> WORK INSTRUCTION
Wherever the string "clear" occurs in a line of these records, report that line.

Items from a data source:
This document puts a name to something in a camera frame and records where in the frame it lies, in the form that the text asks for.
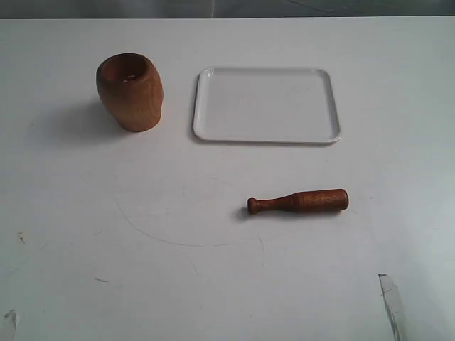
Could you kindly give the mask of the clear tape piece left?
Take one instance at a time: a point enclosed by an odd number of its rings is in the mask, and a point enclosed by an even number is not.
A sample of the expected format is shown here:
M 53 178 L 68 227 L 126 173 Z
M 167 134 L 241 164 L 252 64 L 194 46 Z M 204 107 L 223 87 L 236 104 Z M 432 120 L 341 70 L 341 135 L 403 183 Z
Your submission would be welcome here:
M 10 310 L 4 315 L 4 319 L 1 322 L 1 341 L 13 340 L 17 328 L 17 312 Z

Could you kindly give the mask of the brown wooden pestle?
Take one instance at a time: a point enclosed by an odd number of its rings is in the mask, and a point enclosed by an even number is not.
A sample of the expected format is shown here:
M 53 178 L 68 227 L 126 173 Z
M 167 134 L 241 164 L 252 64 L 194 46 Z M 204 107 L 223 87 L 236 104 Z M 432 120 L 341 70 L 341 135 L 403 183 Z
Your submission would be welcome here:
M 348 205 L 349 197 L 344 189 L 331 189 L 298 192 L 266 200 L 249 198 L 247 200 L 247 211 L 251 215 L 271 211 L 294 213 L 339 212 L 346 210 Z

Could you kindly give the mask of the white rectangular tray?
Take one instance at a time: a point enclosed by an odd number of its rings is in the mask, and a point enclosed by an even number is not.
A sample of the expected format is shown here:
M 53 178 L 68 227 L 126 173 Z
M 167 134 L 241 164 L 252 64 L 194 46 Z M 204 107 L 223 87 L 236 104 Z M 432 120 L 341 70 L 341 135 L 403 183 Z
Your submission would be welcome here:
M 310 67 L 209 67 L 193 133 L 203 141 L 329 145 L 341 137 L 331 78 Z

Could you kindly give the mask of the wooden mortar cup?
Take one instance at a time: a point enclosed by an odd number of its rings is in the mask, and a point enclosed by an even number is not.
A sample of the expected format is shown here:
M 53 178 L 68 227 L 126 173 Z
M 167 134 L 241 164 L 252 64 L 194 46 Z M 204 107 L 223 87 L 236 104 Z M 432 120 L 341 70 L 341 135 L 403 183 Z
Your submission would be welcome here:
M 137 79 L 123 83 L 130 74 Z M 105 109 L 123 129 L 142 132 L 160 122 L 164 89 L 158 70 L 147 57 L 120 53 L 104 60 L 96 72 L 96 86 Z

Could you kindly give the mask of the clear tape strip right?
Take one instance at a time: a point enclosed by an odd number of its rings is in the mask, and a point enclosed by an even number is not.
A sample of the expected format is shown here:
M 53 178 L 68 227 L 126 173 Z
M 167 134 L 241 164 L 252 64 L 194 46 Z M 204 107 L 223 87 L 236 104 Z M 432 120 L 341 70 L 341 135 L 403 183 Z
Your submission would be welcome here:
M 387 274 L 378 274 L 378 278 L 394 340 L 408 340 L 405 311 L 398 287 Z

==

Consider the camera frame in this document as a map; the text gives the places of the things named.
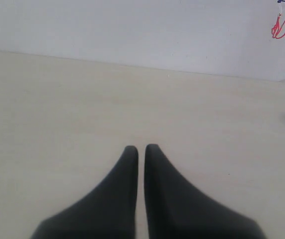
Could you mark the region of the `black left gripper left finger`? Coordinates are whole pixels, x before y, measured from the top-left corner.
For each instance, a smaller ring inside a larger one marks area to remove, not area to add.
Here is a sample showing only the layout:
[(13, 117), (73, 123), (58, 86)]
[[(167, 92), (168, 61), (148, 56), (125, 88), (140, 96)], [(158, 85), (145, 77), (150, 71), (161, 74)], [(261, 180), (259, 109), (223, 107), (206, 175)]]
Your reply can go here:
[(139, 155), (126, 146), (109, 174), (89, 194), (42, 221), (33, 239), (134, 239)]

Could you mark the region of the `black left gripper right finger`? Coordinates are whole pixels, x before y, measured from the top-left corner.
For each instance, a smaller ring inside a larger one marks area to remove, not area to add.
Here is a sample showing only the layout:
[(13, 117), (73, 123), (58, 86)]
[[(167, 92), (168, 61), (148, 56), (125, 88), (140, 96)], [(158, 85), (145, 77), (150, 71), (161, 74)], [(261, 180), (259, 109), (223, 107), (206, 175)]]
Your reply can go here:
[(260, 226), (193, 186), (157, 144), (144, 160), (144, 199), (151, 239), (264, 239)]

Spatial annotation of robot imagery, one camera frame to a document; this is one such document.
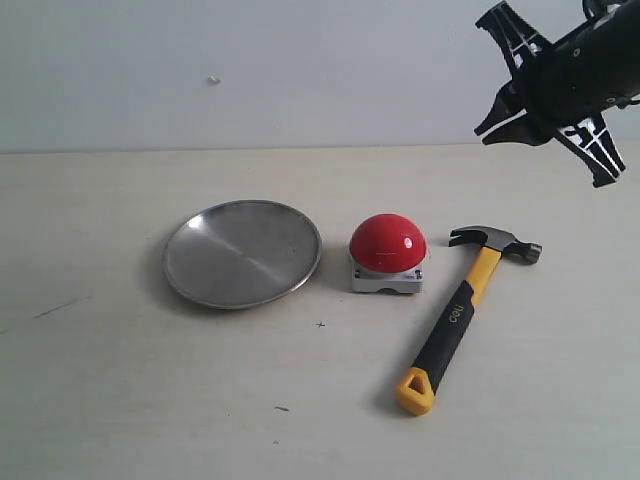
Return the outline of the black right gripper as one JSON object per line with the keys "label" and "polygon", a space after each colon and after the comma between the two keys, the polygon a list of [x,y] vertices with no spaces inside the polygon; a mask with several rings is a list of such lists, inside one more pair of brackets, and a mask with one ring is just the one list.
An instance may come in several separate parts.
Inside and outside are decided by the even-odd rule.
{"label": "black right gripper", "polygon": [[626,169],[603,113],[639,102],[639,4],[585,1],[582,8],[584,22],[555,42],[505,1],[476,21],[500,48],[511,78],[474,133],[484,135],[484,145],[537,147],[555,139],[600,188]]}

> EXERCISE SOLUTION
Could you kindly give the mask of the clear tape piece left?
Could you kindly give the mask of the clear tape strip right?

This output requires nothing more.